### Work to complete
Which lines of the data below contain "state"? Please show them all.

### Supplied information
┄┄┄┄┄┄┄┄┄┄┄┄┄┄┄┄┄┄┄┄
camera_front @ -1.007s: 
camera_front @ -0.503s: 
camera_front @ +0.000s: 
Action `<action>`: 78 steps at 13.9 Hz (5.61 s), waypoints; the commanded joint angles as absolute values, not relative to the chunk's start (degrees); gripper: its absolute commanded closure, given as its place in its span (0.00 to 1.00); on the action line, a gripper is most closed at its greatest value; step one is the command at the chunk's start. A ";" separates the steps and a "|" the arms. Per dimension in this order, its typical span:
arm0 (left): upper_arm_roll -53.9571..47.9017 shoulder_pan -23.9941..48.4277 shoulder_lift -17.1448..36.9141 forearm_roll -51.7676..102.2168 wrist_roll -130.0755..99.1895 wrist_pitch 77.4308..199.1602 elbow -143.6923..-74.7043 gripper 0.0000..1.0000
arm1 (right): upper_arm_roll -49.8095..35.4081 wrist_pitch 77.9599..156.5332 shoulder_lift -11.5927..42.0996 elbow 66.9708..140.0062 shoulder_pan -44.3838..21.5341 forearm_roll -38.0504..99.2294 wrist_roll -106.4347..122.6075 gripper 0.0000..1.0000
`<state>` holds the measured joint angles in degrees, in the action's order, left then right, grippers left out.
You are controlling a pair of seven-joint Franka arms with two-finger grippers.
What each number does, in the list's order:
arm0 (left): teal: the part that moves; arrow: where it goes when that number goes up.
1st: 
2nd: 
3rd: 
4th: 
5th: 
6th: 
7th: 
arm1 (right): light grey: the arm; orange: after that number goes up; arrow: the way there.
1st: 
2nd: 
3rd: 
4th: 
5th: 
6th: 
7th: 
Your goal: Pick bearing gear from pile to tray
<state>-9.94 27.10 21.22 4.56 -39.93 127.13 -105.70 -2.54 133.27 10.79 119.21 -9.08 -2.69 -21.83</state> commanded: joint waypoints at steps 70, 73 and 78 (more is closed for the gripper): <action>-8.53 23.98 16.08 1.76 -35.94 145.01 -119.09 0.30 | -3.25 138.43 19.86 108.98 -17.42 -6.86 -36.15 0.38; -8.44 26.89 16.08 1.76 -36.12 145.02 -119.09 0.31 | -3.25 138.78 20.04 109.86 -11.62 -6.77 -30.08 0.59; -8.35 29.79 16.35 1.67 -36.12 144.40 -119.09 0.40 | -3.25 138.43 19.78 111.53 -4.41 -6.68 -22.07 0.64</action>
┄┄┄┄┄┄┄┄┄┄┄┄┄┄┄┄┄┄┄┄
### The completed task
`<state>` holds the measured joint angles in degrees, in the action's order, left then right, grippers left out.
<state>-9.94 27.10 21.22 4.56 -39.93 127.13 -105.70 -2.54 133.27 10.79 119.21 -9.08 -2.69 -21.83</state> commanded: joint waypoints at steps 70, 73 and 78 (more is closed for the gripper): <action>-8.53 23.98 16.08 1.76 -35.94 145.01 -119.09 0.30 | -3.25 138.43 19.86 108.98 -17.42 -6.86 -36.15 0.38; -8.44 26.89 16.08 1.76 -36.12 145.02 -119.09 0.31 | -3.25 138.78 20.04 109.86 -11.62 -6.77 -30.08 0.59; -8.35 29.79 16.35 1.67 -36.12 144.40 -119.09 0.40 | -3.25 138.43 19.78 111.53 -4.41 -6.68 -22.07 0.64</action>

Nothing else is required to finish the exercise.